• **EXERCISE PROMPT**
Set down the data below without change, skipping the pictures it holds.

§

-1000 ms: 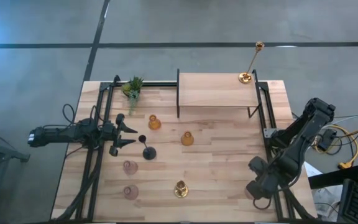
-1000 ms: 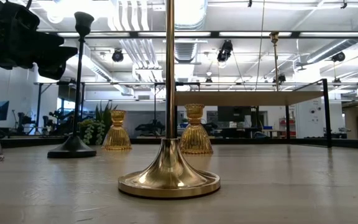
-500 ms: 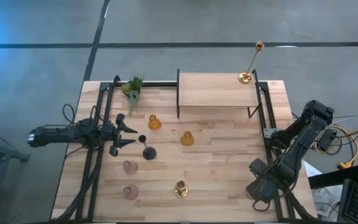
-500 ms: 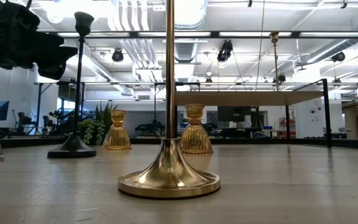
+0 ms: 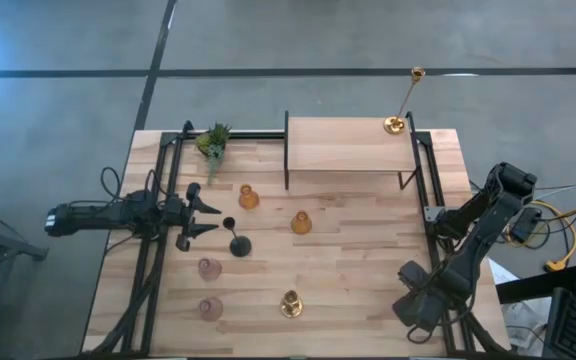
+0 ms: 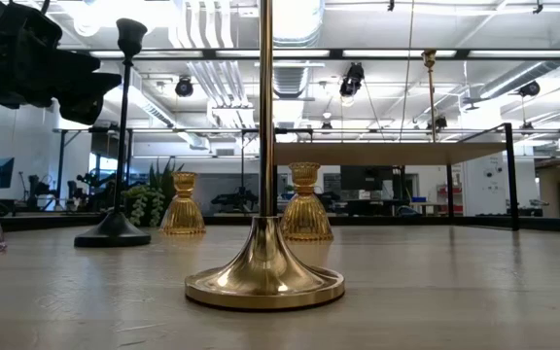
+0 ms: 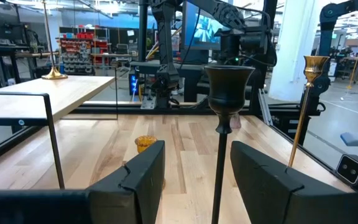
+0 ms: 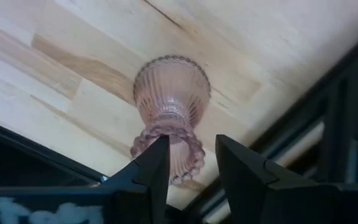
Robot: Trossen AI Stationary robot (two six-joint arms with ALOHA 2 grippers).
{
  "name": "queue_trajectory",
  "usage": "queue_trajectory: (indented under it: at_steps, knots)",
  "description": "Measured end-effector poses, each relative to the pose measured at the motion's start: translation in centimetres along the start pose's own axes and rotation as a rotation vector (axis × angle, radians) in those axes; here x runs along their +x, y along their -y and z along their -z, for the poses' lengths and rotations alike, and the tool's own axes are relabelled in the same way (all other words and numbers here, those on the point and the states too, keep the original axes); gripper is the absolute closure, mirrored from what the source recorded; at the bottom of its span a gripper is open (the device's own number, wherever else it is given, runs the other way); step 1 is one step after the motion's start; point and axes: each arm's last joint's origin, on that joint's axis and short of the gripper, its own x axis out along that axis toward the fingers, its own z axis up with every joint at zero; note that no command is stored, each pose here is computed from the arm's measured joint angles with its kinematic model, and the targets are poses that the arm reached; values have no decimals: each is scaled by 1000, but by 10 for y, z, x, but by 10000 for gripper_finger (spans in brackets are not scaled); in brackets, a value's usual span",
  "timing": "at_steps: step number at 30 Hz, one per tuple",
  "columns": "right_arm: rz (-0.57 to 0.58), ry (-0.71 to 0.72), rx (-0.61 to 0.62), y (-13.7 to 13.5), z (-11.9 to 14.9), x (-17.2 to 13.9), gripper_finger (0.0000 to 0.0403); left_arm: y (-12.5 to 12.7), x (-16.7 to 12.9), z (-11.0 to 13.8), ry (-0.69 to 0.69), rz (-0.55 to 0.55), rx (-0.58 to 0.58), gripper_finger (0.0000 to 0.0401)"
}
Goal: Pick & Place candle stick holders
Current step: Put the bottom right pink candle holder on the shelf
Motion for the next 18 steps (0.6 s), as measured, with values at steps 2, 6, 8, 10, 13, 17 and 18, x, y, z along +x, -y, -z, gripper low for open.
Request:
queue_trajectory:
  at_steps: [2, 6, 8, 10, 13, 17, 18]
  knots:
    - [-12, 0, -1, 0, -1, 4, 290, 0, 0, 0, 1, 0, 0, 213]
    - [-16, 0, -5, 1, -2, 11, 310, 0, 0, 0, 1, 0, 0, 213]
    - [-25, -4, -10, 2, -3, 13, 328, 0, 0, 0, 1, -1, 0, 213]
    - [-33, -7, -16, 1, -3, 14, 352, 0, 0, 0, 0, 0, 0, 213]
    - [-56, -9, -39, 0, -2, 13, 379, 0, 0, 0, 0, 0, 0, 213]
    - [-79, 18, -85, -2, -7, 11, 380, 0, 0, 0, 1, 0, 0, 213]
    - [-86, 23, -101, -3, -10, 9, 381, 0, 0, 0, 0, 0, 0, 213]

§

• **ANSWER SPACE**
-1000 ms: 
-1000 ms: 
-500 ms: 
-500 ms: 
+0 ms: 
+0 ms: 
+0 ms: 
+0 ms: 
Robot: Trossen AI Stationary robot (two six-joint arms with ALOHA 2 grippers).
{
  "name": "queue_trajectory",
  "usage": "queue_trajectory: (indented under it: at_steps, knots)",
  "description": "Measured end-effector poses, each relative to the pose measured at the motion's start: translation in centimetres along the start pose's own axes and rotation as a rotation vector (axis × angle, radians) in those axes; here x runs along their +x, y along their -y and z along their -z, for the poses' lengths and rotations alike, and the tool's own axes are relabelled in the same way (all other words and numbers here, those on the point and the states too, keep the original axes); gripper is the absolute closure, mirrored from what the source recorded; at the bottom of its span a gripper is open (the device's own number, wherever else it is given, runs the other way); step 1 is one step after the motion's start; point and axes: each arm's last joint's origin, on that joint's axis and short of the gripper, its own x axis out along that axis toward the fingers, its own z axis up with every joint at zero; note that no command is stored, each pose here is computed from the arm's measured joint angles with its kinematic model, and the targets are poses that the arm reached; values have no decimals: each is scaled by 1000, but by 10 for y, z, x, but by 10000 for gripper_finger (spans in brackets are not scaled); in brackets, a value's usual span",
  "timing": "at_steps: step number at 30 Hz, one per tuple",
  "columns": "right_arm: rz (-0.57 to 0.58), ry (-0.71 to 0.72), rx (-0.61 to 0.62), y (-13.7 to 13.5), z (-11.9 to 14.9), x (-17.2 to 13.9), gripper_finger (0.0000 to 0.0403); left_arm: y (-12.5 to 12.7), x (-16.7 to 12.9), z (-11.0 to 13.8), ry (-0.69 to 0.69), rz (-0.55 to 0.55), rx (-0.58 to 0.58), gripper_finger (0.0000 to 0.0401)"
}
Goal: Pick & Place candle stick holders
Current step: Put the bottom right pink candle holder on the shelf
Motion for the next 18 steps (0.6 s), as measured, with values at steps 2, 6, 8, 10, 13, 17 and 18, x, y, z along +x, -y, -z, gripper low for open.
Request:
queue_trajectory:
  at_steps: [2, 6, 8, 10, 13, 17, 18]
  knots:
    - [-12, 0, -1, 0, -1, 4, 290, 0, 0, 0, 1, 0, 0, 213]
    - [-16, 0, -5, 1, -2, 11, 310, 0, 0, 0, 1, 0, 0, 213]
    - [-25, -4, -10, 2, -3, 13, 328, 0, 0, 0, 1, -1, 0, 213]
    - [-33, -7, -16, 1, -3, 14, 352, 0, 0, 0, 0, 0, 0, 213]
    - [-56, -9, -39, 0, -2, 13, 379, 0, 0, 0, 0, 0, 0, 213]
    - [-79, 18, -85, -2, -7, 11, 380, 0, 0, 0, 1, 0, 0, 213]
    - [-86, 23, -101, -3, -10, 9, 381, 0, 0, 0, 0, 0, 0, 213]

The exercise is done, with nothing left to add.